10. In general see Wigmore, Evidence, §§ 215, 216 (3d ed. 1940). As applied to prosecutions for income tax violations see O'Brien v. United States, 7 Cir., 1931, 51 F.2d 193, certiorari denied 284 U.S. 673, 52 S.Ct. 129, 76 L.Ed. 569; Capone v. United States, 7 Cir., 1931, 51 F. 2d 609, certiorari denied 284 U.S. 669, 52 S.Ct. 44, 76 L.Ed. 566; United States v. Commerford, 2 Cir., 1933, 64 F.2d 28, certiorari denied 289 U.S. 759, 53 S.Ct. 792, 77 L.Ed. 1502.

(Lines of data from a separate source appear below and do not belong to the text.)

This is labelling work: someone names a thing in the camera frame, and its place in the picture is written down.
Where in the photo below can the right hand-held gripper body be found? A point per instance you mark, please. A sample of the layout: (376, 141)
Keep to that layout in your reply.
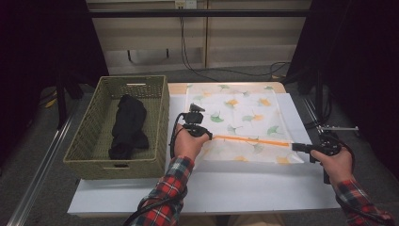
(329, 144)

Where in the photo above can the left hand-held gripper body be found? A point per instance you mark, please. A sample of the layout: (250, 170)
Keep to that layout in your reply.
(193, 121)

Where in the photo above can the white leaf-print zip bag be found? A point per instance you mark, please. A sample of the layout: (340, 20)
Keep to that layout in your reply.
(244, 106)

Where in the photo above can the black cloth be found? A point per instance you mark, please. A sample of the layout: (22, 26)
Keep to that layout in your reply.
(128, 125)

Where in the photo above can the green woven basket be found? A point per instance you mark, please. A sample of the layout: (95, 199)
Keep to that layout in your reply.
(94, 135)

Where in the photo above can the person's left hand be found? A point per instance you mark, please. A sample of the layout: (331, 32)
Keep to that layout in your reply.
(186, 146)

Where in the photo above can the person's right hand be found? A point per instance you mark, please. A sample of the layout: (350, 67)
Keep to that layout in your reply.
(340, 166)

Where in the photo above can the black metal stand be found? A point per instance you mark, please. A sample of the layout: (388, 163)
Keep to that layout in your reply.
(319, 94)
(61, 103)

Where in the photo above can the dark curtain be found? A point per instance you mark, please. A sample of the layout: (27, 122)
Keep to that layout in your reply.
(40, 47)
(360, 62)

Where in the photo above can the black horizontal bar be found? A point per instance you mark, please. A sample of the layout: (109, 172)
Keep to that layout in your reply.
(200, 13)

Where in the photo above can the yellow floor tape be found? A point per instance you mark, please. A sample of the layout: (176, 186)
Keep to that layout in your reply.
(51, 103)

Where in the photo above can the metal floor rail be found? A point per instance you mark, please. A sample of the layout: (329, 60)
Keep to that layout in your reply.
(40, 175)
(313, 113)

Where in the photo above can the black wall hook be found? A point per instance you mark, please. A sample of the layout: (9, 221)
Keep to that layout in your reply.
(129, 56)
(167, 53)

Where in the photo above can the white wall socket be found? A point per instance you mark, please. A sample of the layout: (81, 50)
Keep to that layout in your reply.
(185, 3)

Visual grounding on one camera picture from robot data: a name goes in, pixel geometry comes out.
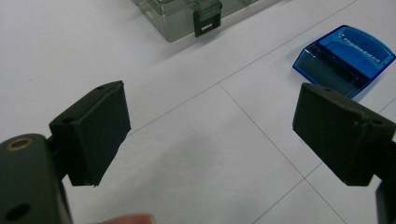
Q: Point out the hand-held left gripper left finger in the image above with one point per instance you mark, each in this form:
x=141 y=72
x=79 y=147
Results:
x=93 y=133

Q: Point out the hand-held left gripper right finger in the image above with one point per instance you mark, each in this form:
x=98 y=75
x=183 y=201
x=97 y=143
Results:
x=339 y=130

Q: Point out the clear plastic storage box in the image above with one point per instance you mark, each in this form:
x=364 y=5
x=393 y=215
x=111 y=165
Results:
x=190 y=15

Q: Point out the blue translucent plastic box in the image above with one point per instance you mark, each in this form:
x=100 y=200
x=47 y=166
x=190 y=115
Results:
x=345 y=60

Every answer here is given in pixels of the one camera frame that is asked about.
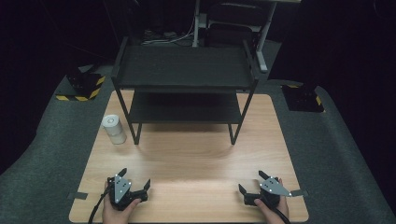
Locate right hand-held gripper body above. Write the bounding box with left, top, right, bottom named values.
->
left=243, top=175, right=293, bottom=209

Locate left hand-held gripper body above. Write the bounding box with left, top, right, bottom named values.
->
left=106, top=174, right=149, bottom=212

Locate person's right hand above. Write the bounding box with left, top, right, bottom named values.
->
left=253, top=177, right=290, bottom=224

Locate person's left hand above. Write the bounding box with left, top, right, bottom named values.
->
left=101, top=181, right=143, bottom=224

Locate white cylindrical container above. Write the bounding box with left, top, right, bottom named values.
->
left=101, top=114, right=128, bottom=146

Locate grey felt mat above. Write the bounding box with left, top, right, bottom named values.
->
left=0, top=39, right=396, bottom=224

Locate black yellow-striped stand base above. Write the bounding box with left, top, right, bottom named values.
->
left=55, top=71, right=107, bottom=103
left=280, top=83, right=326, bottom=114

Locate black two-tier shelf rack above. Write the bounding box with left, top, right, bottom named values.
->
left=110, top=35, right=261, bottom=147

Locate black chair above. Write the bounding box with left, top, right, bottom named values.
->
left=205, top=1, right=266, bottom=49

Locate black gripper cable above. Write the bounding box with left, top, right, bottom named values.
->
left=87, top=186, right=112, bottom=224
left=261, top=195, right=292, bottom=224

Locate white metal desk frame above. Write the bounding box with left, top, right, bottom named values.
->
left=191, top=0, right=303, bottom=74

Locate bundle of floor cables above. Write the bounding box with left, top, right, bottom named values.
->
left=140, top=18, right=196, bottom=47

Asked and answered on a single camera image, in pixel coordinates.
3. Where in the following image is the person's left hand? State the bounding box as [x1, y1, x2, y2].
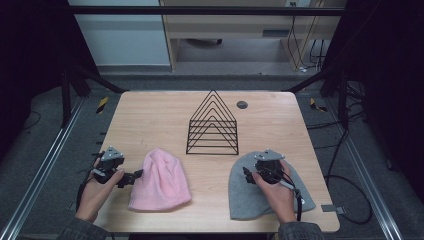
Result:
[75, 159, 125, 224]

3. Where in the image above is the black floor cable loop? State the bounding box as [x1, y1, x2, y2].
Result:
[323, 126, 374, 226]

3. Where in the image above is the white cabinet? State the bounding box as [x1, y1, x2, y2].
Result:
[67, 0, 172, 67]

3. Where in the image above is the yellow black striped tape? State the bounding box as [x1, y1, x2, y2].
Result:
[309, 97, 328, 113]
[95, 96, 110, 115]

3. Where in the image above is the black metal stand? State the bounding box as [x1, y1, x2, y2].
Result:
[60, 62, 129, 129]
[285, 63, 351, 130]

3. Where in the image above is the aluminium floor rail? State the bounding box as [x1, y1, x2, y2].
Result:
[0, 96, 86, 240]
[324, 99, 405, 240]

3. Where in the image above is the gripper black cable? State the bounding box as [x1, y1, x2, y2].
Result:
[75, 168, 98, 213]
[273, 166, 306, 222]

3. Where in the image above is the black wire triangle rack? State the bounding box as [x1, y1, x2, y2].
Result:
[185, 89, 240, 156]

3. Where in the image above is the pink knit beanie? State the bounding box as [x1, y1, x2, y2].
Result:
[128, 148, 193, 212]

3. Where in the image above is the black horizontal frame bar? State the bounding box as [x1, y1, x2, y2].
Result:
[69, 5, 346, 17]

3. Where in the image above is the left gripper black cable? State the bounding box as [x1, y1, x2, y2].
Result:
[75, 168, 98, 213]

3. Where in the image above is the yellow hanging cable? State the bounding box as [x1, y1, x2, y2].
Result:
[287, 0, 325, 70]

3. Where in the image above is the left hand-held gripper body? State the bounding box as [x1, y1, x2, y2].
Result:
[91, 145, 127, 185]

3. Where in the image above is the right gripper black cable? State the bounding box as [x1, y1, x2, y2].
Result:
[273, 166, 306, 222]

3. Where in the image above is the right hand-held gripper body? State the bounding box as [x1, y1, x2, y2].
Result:
[253, 148, 295, 186]

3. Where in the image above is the person's right hand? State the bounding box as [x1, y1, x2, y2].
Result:
[251, 159, 299, 225]

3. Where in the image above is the black hanging cable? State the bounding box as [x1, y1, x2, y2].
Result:
[287, 15, 305, 69]

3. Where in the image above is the light wooden desk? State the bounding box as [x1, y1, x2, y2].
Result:
[159, 0, 348, 72]

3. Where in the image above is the grey knit beanie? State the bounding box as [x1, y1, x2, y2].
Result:
[228, 150, 317, 221]

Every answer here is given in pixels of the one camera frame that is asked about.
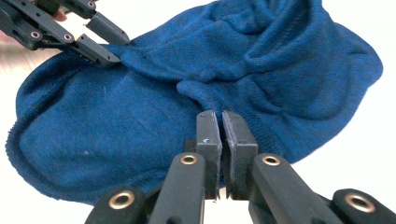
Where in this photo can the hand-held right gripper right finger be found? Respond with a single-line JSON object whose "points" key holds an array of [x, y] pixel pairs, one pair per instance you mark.
{"points": [[239, 155]]}

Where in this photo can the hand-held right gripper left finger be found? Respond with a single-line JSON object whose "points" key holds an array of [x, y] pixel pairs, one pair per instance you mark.
{"points": [[209, 149]]}

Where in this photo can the blue knitted cloth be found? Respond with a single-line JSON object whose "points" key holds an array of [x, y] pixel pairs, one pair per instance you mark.
{"points": [[124, 124]]}

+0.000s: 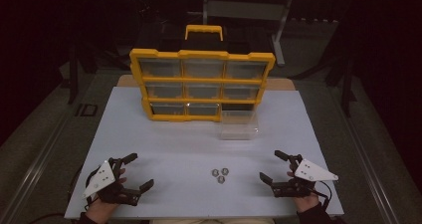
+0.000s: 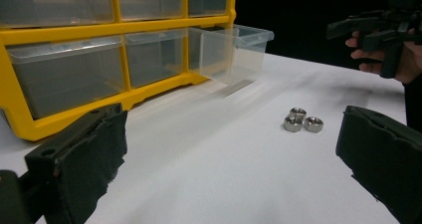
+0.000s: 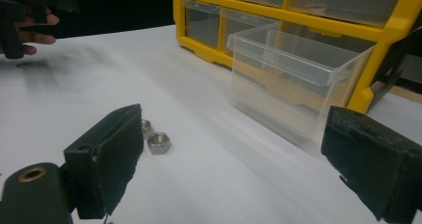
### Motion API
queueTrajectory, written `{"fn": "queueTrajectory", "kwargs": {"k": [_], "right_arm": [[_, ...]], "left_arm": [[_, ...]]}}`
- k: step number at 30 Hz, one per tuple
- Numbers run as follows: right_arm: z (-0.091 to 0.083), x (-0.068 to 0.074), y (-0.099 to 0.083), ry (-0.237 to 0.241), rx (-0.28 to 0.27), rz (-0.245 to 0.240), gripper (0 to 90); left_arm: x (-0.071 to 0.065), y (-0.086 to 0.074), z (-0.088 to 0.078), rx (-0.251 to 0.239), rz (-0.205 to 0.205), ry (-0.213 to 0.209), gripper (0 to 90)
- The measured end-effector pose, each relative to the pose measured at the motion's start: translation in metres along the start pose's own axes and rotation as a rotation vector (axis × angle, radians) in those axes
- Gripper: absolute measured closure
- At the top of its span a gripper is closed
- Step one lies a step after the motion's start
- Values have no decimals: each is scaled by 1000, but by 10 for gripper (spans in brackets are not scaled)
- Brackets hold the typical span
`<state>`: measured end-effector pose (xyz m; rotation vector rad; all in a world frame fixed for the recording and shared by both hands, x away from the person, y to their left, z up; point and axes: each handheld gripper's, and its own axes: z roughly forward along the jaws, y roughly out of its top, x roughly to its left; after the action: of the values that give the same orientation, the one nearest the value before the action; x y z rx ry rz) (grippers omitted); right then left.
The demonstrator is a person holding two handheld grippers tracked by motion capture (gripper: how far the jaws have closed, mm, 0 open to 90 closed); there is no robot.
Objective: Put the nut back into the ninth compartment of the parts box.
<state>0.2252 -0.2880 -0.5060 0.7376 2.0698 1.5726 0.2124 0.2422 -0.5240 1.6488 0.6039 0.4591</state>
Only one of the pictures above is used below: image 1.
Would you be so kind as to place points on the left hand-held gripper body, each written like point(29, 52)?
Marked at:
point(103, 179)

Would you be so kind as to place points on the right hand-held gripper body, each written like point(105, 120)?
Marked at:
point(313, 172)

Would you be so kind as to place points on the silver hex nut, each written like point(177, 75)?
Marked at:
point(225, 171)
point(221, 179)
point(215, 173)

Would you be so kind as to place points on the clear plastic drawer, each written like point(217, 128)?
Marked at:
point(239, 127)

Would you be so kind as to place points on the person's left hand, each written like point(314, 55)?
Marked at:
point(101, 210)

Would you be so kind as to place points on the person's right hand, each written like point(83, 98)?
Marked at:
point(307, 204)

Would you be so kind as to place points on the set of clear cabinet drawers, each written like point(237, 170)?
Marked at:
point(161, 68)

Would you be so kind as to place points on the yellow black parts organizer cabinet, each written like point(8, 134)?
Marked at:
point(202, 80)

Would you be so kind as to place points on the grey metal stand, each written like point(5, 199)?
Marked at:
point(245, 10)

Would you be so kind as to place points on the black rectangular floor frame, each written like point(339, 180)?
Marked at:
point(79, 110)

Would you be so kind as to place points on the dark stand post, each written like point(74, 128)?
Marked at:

11. In Singer v. United States, 3 Cir., 1932, 58 F.2d 74, we held it error to dismiss defendant's motion for a bill of particulars to explain the allegations in the indictment of unreported "income from partnership" and "other income." The result there was the introduction at the trial of extensive evidence of income not properly attributable to the defendant, with consequential prejudice to him even though it was later stricken. Most of the cases require the prosecution to give a bill of particulars to explain an indictment which alleges the source of income, e.g., "sales," "rent," United States v. Hall, D.C.Conn.1943, 52 F.Supp. 798, or to explain the fact that the figures alleged in the indictment do not conform with the defendant's books, United States v. Empire State Paper Corp., D.C.S.D.N.Y.1934, 8 F.Supp. 220. No such elements exist here.
12. Wong Tai v. United States, 1927, 273 U. S. 77, 47 S.Ct. 300, 71 L.Ed. 545.
13. "Family Status and Dependents (Confidential except as to names and addresses)." Information as to earnings is also marked "confidential."
14. 4 Moore's Federal Practice 1168-1169 (1950 ed.); Gray v. Bernuth, Lembeke Co., E.D.Pa.1948, 8 F.R.D. 358; Federal Life Ins. Co. v. Holod, D.C.M.D.Pa. 1940, 30 F.Supp. 713.
15. 5 U.S.C.A. § 139b(a) provides that if information obtained in confidence by a Federal agency is released by it to another agency, all the provisions relating to unlawful disclosure of any such information shall apply to all personnel of the second agency.